* _Assignment_:
Return precisely the opening lines of the listing below, ending with the line that contains "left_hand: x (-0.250".

○ ○ ○ ○ ○ ○ ○

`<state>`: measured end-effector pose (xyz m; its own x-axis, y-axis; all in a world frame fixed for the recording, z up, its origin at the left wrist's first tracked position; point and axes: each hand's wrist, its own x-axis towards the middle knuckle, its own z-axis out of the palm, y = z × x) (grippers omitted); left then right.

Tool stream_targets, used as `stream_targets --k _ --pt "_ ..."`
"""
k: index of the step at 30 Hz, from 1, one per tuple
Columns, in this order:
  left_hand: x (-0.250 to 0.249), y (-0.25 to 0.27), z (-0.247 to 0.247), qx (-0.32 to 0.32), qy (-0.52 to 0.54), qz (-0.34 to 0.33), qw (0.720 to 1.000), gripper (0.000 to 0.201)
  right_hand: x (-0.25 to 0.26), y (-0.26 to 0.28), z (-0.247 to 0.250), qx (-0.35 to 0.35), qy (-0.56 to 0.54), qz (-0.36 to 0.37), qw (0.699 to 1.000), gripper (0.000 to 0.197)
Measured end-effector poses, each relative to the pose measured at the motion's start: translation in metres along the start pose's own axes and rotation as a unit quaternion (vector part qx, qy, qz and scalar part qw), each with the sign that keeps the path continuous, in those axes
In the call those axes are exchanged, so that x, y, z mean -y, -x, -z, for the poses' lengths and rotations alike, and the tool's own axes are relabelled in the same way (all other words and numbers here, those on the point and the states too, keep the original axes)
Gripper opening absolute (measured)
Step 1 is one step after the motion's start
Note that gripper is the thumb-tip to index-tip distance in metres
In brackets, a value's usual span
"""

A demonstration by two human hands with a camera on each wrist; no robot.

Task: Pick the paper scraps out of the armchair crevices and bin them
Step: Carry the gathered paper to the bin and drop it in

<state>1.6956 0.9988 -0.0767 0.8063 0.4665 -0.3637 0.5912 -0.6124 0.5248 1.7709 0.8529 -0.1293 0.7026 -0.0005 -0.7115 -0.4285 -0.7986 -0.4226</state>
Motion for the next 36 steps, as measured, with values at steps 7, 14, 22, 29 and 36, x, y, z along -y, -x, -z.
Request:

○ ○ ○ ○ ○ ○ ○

* _Exercise solution_:
`<state>`: measured end-effector pose (xyz m; its own x-axis, y-axis; all in a world frame fixed for the recording, z up, its origin at the left wrist's first tracked position; point and axes: each hand's wrist, its own x-axis towards the middle knuckle, its own z-axis out of the palm, y = z × x) (grippers omitted); left then right.

Tool stream_targets, used as `stream_targets --k _ --pt "_ ..."`
"""
k: index of the step at 30 Hz, from 1, one per tuple
Columns, in this order:
  left_hand: x (-0.250 to 0.249), y (-0.25 to 0.27), z (-0.247 to 0.247), qx (-0.32 to 0.32), qy (-0.52 to 0.54), qz (-0.34 to 0.33), qw (0.720 to 1.000), gripper (0.000 to 0.201)

The exercise is fully answered.